15. The recombinant Coronavirus of claim 10, wherein said camelid VHH antibody moiety is directed against a tumor-specific antigen.

16. The recombinant Coronavirus of claim 9, wherein said camelid VHH antibody moiety is directed against a tumor-specific antigen.

17. Pharmaceutical composition comprising the recombinant Coronavirus of claim 16 and a pharmaceutically acceptable solution.

18. A pharmaceutical composition comprising the recombinant Coronavirus of claim 15 and a pharmaceutically acceptable solution.

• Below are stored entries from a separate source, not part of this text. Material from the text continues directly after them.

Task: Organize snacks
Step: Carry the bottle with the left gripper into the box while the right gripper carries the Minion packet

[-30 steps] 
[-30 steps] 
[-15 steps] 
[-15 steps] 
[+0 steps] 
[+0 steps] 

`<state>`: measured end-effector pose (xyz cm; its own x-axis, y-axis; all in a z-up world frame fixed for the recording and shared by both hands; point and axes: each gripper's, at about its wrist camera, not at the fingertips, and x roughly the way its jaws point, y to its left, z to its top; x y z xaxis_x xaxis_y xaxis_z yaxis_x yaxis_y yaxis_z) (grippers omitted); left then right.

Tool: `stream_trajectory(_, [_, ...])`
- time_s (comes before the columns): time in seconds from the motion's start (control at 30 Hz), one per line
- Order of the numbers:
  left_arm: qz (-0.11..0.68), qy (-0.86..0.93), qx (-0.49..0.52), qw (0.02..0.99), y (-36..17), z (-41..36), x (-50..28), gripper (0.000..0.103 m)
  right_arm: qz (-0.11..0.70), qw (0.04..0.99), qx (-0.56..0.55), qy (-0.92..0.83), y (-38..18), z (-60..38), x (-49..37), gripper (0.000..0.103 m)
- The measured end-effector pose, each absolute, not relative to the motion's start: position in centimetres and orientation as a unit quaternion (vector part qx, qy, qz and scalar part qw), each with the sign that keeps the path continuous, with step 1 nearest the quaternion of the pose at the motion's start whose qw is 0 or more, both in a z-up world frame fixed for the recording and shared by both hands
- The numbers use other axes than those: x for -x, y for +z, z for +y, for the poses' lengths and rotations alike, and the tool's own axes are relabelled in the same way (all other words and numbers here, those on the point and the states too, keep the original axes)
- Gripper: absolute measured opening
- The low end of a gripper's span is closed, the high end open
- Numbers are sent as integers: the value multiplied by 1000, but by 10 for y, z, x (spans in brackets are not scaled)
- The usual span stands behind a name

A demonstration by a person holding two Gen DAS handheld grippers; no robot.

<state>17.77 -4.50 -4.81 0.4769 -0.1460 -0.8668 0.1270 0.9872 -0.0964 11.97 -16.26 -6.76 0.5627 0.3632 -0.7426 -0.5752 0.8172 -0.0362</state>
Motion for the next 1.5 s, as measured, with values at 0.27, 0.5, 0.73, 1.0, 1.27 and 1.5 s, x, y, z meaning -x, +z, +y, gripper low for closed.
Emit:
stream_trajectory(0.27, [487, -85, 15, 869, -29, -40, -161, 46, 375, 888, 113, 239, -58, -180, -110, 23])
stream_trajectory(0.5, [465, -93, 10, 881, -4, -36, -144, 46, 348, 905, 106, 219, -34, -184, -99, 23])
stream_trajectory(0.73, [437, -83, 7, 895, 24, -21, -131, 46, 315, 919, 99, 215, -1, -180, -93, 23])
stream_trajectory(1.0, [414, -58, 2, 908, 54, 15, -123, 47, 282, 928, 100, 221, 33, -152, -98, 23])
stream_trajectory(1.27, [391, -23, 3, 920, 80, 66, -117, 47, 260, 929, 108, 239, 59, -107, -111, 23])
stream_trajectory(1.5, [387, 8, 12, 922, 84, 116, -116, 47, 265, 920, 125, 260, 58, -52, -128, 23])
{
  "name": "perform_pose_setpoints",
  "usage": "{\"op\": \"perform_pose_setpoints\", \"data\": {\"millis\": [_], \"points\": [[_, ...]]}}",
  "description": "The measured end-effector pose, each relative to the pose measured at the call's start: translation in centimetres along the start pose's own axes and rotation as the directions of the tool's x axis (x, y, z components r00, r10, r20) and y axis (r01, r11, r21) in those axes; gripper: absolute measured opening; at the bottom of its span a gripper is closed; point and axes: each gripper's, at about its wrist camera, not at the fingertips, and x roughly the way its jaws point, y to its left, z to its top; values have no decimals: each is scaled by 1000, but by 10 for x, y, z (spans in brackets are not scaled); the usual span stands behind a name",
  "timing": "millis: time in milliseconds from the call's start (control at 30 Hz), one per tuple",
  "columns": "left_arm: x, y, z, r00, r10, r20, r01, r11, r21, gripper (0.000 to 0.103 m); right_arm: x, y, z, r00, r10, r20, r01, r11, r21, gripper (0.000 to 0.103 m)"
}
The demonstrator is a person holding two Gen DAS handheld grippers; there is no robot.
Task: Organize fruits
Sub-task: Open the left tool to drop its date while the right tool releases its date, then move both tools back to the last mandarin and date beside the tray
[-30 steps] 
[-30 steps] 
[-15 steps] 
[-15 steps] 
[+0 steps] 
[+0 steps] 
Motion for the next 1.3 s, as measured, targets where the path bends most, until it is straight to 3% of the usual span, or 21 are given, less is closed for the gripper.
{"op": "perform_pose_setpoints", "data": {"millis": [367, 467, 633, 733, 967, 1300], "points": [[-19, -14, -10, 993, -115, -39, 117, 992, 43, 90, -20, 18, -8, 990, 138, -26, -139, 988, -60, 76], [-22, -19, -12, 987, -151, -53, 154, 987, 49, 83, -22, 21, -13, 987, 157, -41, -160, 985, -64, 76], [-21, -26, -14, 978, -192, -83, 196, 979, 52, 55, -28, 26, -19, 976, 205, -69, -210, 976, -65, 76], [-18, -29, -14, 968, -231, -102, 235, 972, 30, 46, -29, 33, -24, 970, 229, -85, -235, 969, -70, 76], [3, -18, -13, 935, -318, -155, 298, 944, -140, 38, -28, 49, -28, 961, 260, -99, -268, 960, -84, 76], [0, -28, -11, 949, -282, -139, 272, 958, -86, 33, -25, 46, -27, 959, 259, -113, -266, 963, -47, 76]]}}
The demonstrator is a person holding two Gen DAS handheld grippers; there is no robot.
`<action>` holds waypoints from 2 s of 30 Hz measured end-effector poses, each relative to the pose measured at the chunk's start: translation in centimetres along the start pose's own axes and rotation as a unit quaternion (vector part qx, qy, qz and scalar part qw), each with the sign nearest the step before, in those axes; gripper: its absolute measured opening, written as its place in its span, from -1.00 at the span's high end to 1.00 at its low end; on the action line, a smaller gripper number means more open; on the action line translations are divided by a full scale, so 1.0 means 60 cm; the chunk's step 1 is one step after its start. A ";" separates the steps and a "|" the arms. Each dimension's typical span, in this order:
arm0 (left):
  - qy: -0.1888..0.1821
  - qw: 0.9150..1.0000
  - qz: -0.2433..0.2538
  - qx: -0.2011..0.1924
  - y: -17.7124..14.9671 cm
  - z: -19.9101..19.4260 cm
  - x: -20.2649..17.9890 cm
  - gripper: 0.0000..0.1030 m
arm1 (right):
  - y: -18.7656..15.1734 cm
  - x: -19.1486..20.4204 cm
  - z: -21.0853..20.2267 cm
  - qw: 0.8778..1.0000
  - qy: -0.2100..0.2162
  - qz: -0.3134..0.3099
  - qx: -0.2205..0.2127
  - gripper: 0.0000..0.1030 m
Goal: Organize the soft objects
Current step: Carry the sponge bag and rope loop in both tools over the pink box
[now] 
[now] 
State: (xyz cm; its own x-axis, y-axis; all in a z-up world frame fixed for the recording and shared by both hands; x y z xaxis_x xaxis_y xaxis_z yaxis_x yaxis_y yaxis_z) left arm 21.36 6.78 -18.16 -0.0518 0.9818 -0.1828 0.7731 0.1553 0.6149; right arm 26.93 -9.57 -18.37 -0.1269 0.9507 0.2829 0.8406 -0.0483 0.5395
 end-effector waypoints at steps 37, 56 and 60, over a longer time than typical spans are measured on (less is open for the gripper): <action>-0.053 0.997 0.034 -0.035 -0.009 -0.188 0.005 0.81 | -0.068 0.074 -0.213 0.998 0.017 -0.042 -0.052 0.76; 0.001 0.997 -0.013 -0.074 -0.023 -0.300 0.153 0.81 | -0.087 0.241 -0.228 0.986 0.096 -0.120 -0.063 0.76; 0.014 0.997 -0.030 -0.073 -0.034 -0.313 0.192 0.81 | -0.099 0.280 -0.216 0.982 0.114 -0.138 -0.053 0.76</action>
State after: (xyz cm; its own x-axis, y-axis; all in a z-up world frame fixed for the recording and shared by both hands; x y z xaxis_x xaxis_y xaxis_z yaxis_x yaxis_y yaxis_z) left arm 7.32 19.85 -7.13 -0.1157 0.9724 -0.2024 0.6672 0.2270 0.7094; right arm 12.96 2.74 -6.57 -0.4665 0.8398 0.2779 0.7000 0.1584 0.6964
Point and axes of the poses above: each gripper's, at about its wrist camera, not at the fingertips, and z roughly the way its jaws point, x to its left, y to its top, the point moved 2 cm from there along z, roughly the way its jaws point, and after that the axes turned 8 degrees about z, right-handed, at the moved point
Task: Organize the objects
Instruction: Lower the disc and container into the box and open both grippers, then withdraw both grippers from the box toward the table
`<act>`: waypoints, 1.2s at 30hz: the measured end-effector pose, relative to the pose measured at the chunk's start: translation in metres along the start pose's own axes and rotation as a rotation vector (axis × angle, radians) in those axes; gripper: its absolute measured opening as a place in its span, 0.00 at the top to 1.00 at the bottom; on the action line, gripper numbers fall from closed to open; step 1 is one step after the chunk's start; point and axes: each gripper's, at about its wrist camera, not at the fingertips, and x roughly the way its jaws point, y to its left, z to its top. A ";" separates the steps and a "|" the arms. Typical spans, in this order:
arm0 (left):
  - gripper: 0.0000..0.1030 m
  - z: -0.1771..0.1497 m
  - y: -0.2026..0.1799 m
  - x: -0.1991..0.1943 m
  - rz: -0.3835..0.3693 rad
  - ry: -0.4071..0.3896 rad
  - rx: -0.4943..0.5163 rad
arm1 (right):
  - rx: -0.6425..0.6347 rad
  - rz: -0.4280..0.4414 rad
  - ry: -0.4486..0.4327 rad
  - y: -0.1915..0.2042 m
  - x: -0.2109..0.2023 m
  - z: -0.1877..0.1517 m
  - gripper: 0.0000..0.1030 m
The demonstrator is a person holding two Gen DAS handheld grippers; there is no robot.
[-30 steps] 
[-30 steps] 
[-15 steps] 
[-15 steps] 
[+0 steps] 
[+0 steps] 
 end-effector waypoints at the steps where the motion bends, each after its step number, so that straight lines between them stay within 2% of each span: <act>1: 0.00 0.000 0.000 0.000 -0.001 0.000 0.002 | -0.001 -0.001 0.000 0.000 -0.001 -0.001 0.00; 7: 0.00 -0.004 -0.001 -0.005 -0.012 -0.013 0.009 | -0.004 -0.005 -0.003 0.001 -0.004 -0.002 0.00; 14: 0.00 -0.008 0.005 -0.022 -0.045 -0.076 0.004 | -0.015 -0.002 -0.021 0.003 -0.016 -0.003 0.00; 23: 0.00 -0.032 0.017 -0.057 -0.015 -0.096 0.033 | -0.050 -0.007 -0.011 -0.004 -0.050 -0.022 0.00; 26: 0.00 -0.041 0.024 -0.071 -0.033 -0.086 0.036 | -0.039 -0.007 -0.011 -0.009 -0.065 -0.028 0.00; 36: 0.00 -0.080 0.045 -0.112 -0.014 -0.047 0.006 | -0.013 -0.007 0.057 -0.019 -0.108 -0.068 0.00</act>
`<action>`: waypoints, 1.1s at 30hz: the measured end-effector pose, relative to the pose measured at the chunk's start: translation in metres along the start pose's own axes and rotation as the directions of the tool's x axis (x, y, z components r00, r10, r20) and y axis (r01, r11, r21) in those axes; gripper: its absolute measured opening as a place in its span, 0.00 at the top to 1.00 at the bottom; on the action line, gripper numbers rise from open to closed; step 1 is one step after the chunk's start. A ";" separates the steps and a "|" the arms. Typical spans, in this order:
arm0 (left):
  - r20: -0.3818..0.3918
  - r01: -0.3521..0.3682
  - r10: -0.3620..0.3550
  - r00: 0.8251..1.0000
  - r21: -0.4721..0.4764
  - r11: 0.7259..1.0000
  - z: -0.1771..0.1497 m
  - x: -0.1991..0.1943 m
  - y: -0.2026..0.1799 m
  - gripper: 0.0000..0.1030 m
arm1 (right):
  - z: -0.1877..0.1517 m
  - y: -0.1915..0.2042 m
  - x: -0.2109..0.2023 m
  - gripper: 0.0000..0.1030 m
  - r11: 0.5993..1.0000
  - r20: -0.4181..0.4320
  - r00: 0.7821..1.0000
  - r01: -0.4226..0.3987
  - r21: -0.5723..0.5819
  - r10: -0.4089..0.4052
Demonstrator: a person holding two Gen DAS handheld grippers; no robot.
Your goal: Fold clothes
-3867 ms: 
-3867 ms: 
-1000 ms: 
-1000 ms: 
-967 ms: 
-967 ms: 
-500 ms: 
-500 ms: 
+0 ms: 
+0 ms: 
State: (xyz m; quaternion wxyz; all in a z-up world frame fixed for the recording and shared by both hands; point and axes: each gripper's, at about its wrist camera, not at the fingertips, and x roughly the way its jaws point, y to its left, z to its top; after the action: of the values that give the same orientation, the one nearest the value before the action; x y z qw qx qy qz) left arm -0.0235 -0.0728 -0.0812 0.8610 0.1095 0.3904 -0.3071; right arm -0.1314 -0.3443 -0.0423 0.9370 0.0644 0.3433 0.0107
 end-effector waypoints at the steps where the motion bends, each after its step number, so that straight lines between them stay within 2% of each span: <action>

19. A pharmaceutical composition comprising the recombinant Coronavirus of claim 14 and a pharmaceutically acceptable solution.

20. A pharmaceutical composition comprising the recombinant Coronavirus of claim 13 and a pharmaceutically acceptable solution.

21. A pharmaceutical composition comprising the recombinant Coronavirus of claim 12 and a pharmaceutically acceptable solution.

22. A pharmaceutical composition comprising the recombinant Coronavirus of claim 11 and a pharmaceutically acceptable solution.

23. A pharmaceutical composition comprising the recombinant Coronavirus of claim 10 and a pharmaceutically acceptable solution.

24. A pharmaceutical composition comprising the recombinant Coronavirus of claim 9 and a pharmaceutically acceptable solution.

25. A method of treating a tumor in an animal that has a tumor comprising administering the pharmaceutical composition of claim 24 to said animal.

25. A method of treating a tumor in an animal that has a tumor comprising administering the pharmaceutical composition of claim 23 to said animal.

26. A method of treating a tumor in an animal that has a tumor comprising administering the pharmaceutical composition of claim 21 to said animal.

27. A method of treating a tumor in an animal that has a tumor comprising administering the pharmaceutical composition of claim 17 to said animal.